Two late-counting states, Michigan and Wisconsin, crossed critical thresholds in the afternoon and were called by CNN for former Vice President Joe Biden[1].
Some of the states not yet called were posting results as they were tallied Wednesday, while another -- North Carolina -- said it would wait to tally outstanding provisional and late-arriving absentee ballots before announcing more results next week. Nevada officials said they did not plan to report new results until Thursday morning.
Mail-in ballots, which smashed records this year as a result of the Covid-19 pandemic, have favored Biden, whose campaign encouraged Democrats to vote early, while in-person votes on Election Day appear to have given Trump an advantage.
In Michigan, Pennsylvania and Wisconsin, election officials were not allowed to begin processing absentee ballots until on or just before Election Day, after Republican-led state legislatures successfully opposed changing laws to allow earlier preparations like other states.
CNN on Wednesday projected Biden would win Wisconsin and Michigan. Wisconsin finished counting nearly all of its ballots early in the day after keeping workers going overnight, and Michigan officials said they were hoping to complete the tally of all of its remaining absentee ballots as soon as later Wednesday.
After Biden early Wednesday called for patience while workers continued to count, Trump attacked the legitimate counting of votes and falsely claimed he had won in states[3] where millions of ballots are yet to be counted. He continued to spread false claims about the election on Twitter throughout the day Wednesday.

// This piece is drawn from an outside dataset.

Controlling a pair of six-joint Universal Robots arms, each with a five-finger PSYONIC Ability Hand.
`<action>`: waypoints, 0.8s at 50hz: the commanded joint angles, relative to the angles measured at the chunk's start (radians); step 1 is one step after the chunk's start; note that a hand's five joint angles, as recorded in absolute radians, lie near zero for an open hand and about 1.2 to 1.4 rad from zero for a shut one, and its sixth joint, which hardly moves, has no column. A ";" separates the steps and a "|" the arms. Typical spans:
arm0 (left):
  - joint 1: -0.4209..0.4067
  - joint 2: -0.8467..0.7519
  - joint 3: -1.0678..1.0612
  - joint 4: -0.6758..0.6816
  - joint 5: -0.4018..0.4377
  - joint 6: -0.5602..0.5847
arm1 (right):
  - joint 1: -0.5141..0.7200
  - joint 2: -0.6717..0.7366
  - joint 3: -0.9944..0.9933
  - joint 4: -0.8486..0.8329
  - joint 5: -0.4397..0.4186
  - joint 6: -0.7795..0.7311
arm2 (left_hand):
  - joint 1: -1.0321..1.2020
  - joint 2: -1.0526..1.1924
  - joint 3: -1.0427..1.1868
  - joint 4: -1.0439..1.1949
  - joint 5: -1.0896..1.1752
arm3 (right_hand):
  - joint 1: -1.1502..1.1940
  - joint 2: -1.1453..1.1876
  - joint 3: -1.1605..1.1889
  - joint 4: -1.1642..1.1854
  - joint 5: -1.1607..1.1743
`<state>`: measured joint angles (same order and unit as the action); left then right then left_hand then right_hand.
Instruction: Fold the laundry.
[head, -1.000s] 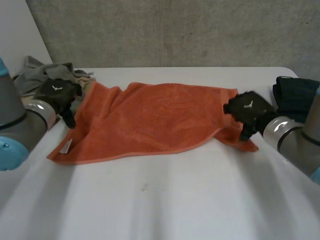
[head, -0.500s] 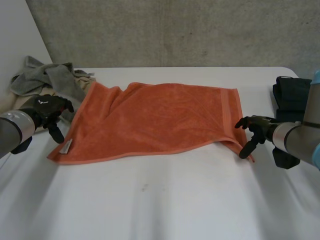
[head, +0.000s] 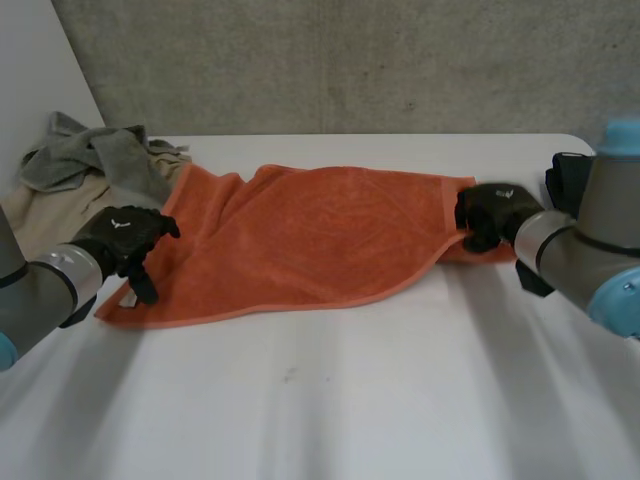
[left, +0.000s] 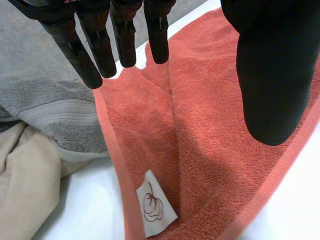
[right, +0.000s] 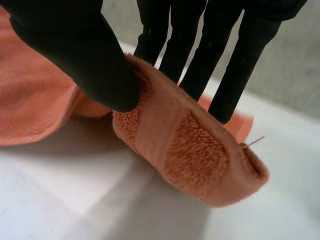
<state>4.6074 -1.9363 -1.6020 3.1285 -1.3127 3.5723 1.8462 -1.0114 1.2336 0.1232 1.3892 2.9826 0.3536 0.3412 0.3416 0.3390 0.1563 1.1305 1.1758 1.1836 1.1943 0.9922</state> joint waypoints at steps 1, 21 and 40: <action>-0.031 -0.007 -0.021 -0.002 -0.019 -0.003 | 0.065 -0.208 -0.029 -0.002 -0.004 -0.126 | -0.020 -0.007 -0.008 -0.005 0.003 | 0.266 0.220 0.213 0.202 0.229; -0.016 -0.112 -0.012 0.088 -0.119 0.122 | 0.077 -0.242 -0.253 0.059 0.033 -0.136 | 0.056 0.069 0.068 0.071 0.079 | 0.266 0.220 0.213 0.202 0.229; -0.004 -0.063 -0.090 0.077 -0.042 0.148 | 0.077 -0.180 -0.232 0.041 0.054 -0.136 | 0.071 0.084 0.083 0.086 0.094 | 0.266 0.220 0.213 0.202 0.229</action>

The Trump campaign said Wednesday it would request a recount in Wisconsin, which candidates can do if they are within 1% of the winner's total. Biden has a roughly 20,000-vote lead after the county finished counting its absentee ballots Wednesday morning.
Ahead of Election Day, the Republican National Committee scaled up for a large-scale legal battle, and Trump's campaign threatened lawsuits on Wednesday in several states. "We have thousands of volunteer lawyers and several law firms already on retainer in these battleground states," said RNC spokesperson Mandi Merritt.
Democrats have also amassed their own legal army to fight any potential court battles.
Pennsylvania Gov. Tom Wolf, a Democrat, said at a press briefing on Wednesday that he is prepared to defend the votes in Pennsylvania as the state continues to process and count mail-in ballots.
"I'm going to fight like hell to protect the vote of every Pennsylvanian," Wolf said Wednesday of the legal challenges to the state's election processes.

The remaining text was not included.